# Gleichheit eines Textes prüfen.



## Düark (6. Sep 2005)

Hi Leute.

Also ich habe folgendes Problem:
Zwei XML-Files, in denne einige Werte stehen.
Bisher habe ich für jedes File eine md5-Summe gebildet und diese dann von meinem Prog aus gelesen und verglichen (weil ich nicht von meinem Java-Prog aus sämtliche XML-Files einlesen will/kann).
Hat uach prima funktioniert, bis ich auf zwei files gestoßen bin, die zwar exakt die gleichen werte repäsentieren, allerdings sind 2 Zeilen vertauscht, was der md5-Algorithmus in einer geänderten Checksumme darstellt.

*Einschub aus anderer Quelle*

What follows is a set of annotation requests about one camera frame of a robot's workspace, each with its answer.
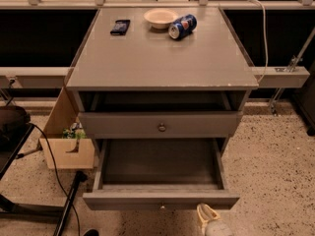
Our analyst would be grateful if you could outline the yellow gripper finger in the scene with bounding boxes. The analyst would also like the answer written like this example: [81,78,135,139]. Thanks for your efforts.
[197,204,221,228]

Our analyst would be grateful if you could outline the grey drawer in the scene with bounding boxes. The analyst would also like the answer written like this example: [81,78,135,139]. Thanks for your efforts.
[79,111,242,139]
[83,139,239,210]

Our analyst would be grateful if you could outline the grey top drawer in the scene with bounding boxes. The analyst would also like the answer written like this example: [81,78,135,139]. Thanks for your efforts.
[79,111,242,139]

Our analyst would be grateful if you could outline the grey wooden drawer cabinet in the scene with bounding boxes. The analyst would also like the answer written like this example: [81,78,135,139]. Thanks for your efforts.
[65,6,260,143]

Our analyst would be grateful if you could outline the light wooden box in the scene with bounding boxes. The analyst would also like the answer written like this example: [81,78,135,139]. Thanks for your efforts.
[39,88,95,169]

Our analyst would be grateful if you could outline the green white snack bags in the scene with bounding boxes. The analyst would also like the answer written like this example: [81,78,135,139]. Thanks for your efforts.
[62,122,87,139]

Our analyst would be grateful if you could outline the blue soda can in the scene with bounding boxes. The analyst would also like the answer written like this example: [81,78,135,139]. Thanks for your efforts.
[168,14,197,39]

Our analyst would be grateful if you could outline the white ceramic bowl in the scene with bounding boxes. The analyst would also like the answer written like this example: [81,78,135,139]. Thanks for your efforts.
[144,8,178,30]

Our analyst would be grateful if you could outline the white hanging cable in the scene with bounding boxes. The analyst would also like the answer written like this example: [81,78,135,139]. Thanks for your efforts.
[246,0,270,84]

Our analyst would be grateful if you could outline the black stand with cable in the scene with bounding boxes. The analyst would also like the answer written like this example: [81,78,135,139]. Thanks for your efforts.
[0,105,88,236]

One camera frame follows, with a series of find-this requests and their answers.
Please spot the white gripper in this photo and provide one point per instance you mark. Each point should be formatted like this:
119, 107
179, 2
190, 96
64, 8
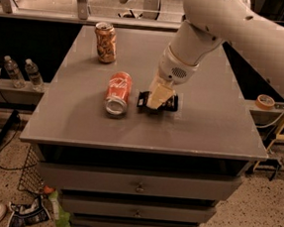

Deshalb die Frage. gibt es einen (recht zuverlässigen) Algorithmus, der mir eine Checksumme erstellt die die dort nicht verrsagt?

Gruss

Dirk


----------



## Roar (6. Sep 2005)

nein, die dateien sind nunmal unterschiedlich. ob beide in xml das gleiche repräsentieren ist egal. entweder du biegst es so hin dass die zeilen richtig sind oder du musst alles mit java einlesen, in xml parsen und die Bäume auf inhaltliche gleichheit prüfen.


----------



## Bleiglanz (6. Sep 2005)

weiss ja keiner ausser dir, dass es auf die Reihenfolge NICHT ankommt


----------